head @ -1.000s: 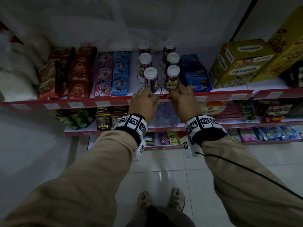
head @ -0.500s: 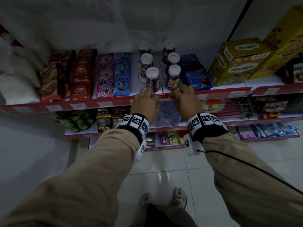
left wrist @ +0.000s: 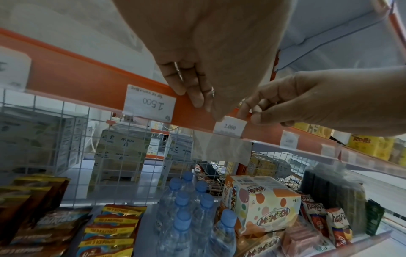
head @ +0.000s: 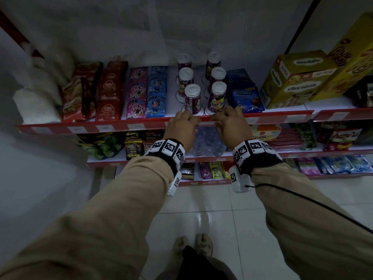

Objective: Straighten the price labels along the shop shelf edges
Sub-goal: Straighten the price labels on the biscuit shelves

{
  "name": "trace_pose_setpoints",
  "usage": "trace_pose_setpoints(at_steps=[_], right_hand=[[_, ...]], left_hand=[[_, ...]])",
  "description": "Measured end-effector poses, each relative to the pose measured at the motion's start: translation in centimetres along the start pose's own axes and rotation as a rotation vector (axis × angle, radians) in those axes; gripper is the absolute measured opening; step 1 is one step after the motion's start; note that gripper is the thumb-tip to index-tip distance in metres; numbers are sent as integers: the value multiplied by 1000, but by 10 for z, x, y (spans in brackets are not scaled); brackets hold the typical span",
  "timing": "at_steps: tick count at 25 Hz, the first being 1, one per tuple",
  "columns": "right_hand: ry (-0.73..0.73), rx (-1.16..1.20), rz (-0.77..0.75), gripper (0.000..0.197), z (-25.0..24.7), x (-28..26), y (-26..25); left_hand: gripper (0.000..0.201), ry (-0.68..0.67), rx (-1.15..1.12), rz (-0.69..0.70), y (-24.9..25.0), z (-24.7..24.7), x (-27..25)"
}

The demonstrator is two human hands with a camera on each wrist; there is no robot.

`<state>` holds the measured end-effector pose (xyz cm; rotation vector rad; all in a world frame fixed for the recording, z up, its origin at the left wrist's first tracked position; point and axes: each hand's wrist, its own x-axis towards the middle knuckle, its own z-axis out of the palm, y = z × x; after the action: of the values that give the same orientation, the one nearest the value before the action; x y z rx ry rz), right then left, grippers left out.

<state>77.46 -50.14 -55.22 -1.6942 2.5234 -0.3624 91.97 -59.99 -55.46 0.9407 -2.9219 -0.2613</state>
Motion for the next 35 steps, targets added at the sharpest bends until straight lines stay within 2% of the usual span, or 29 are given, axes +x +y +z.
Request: trace_pose_setpoints(at_steps=[6, 10, 18, 23, 29, 35], right_hand=[[-9, 25, -26, 39, -6, -2, -2], [51, 73, -42, 40, -1, -4, -15], [9, 34, -80, 42, 16, 10, -68], [33, 39, -87, 41, 27, 13, -97], [81, 76, -76, 38, 37, 12, -115], [102, -74, -93, 28, 47, 16, -121]], left_hand=[[42, 37, 102, 13, 1, -5, -6], [56, 45, 137, -52, -4, -4, -18], [65, 16, 253, -57, -62, -15, -45], [68, 1, 210, -16, -94, -21, -50], [67, 20, 149, 39, -105, -19, -46], [63, 24, 89, 70, -109, -15, -47]])
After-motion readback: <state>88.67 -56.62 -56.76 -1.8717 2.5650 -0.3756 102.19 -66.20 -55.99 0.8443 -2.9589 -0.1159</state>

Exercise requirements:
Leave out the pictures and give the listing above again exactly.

Solution for this exercise:
head @ -1.000s: 
head @ -0.500s: 
left wrist @ +0.000s: 
head @ +0.000s: 

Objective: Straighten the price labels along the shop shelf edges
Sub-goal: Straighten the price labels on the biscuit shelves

{
  "name": "trace_pose_setpoints",
  "usage": "trace_pose_setpoints(at_steps=[_], right_hand=[[_, ...]], left_hand=[[_, ...]])",
  "description": "Measured end-effector poses, each relative to the pose measured at the motion's start: translation in centimetres along the start pose's own axes and rotation as a rotation vector (axis × angle, radians) in those axes; gripper is the absolute measured opening; step 1 is one step after the motion's start; note that gripper is the thumb-tip to index-tip distance in metres; numbers are sent as integers: the value multiplied by 1000, but by 10 for z, x, y (spans in brackets are not scaled); brackets hold the typical span",
  "timing": "at_steps: tick count at 25 Hz, the first being 1, one per tuple",
  "columns": "right_hand: ry (-0.73..0.73), rx (-1.16..1.20), rz (-0.77..0.75), gripper (0.000..0.197), z (-25.0..24.7), x (-28..26), y (-26..25); left_hand: gripper (0.000..0.201), ry (-0.68..0.67), rx (-1.15..1.12), rz (-0.69..0.70), y (-24.9..25.0), z (-24.7..24.7), x (-27..25)"
}

The demonstrator is two human hands with a camera on each wrist; there is no robot.

`<state>` holds the measured end-effector pose (xyz cm; rotation vector rad; all in a world frame fixed for the recording, z up, its origin at the left wrist's first tracked position; point and axes: each hand's wrist, its own x-axis towards the middle knuckle, its own z-axis out of the palm, y = z × x; after the action: of the values that give the same orientation, the one nearest the value before the action; x y z rx ry rz), right then left, grippers left out.

<state>77.46 -50.14 -55.22 -1.6942 2.5234 -0.3624 91.97 -59.99 -55.46 0.9407 -2.9219 -0.2613</state>
Motion for the next 35 steps, targets added at the sharpest bends until straight lines stay within 2% of the usual span, or 29 are given, axes +x +y +z.
Request: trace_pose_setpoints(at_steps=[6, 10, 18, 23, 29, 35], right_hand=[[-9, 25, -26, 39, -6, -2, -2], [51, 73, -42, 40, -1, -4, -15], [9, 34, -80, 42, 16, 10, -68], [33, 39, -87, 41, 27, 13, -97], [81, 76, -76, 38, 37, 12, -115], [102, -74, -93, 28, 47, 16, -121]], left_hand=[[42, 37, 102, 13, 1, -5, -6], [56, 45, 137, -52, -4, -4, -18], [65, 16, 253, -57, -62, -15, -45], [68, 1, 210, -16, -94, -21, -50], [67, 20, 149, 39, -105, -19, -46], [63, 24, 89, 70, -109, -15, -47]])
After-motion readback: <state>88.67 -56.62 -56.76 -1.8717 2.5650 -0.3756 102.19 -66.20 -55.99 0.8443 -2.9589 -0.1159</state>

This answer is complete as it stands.